Other gsoc projects under OLPC

Milestones

(Added on 13th July, 2008)

  • Get the python-dotconf package accepted into the Fedora Repository (This is going to take its own sweet time, as it depends on the speed of the reviews. Perhaps I will ask someone in the OLPC community to help speed-up the review process.)
  • Get the speech-dispatcher package included into the OLPC builds. [4]
    • Make the speech-dispatcher daemon run as non-root.
    • Re-locate the configuration files for the OLPC3 package to /home/olpc/.sugar-speech/
  • Finalize the mockups for sugar-control-panel - Speech Configuration with eben and erikos.
  • Write patches for sugar-control-panel and push to git.
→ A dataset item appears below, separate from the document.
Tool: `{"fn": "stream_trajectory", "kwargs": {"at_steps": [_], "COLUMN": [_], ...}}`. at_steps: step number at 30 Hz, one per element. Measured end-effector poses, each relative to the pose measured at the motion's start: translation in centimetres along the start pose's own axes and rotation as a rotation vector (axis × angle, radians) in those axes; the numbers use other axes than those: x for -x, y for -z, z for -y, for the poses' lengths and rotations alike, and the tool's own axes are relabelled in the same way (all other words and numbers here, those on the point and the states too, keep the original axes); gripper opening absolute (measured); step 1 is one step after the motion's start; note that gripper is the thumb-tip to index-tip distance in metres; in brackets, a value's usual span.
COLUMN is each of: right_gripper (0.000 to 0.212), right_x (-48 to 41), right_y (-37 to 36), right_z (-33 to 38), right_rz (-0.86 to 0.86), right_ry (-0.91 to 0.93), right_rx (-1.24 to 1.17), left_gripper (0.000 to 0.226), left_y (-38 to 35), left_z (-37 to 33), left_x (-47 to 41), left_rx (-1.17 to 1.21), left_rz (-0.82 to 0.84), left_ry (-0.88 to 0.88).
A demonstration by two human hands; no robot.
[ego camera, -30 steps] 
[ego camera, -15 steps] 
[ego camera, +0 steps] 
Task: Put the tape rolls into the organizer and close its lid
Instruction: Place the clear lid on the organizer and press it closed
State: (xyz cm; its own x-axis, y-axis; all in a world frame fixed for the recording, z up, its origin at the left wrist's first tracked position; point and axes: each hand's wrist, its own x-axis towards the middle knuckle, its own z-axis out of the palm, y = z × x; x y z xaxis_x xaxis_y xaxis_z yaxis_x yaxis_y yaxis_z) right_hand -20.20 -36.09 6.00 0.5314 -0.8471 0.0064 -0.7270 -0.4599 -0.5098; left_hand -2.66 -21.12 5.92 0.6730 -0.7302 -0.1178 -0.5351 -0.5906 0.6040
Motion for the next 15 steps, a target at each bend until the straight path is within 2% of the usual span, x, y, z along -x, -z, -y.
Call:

Project Milestones already completed:

Sugar Speech Synthesis Interface

Interface through Control Panel

  • Play/test button in control panel.
  • Finalize the test string that will be spoken.
  • Fine grained settings within control panel for :
    • Language - Default to locale set on XO
    • Voice Selection - Male/Female, Child/Adult, Age
    • Rate
    • Pitch
    • Volume

Sugar Interface

  • Play button
  • Reveals a palette to modify the a subset of the settings mentioned above.

Weekly Logs

Week Ending - Jun 10, 2008

Executive Summary

In this period, I worked on the RPM package of speech-dispatcher and fixed several shell scripts and subtle problems with the package. I spent the week discussing the design and implementation of each Use Case [5]. A potential problem with speechd API has been identified and it has been decided that the speechd API be modified suitably and that we request speech-dispatcher community to accept the patch and ship it upstream. The priority tasks for the next week are : RPM package completion, speechd API modification, sugar speech settings preservation.

RPM Packaging update
speech-dispatcher RPM package

In the past two weeks I have primarily worked on fixing various directory and file ownership issues for the RPM package. I worked on the init script for auto-starting the speech-dispatcher daemon, and fixing certain scriptlets for the installation of speech-dispatcher. Finally, I am also working to get sponsored from the Fedora Maintainers community so that I can build the speech-dispatcher package in the Red Hat build system. I wrote two informal reviews of new RPM packages for this purpose.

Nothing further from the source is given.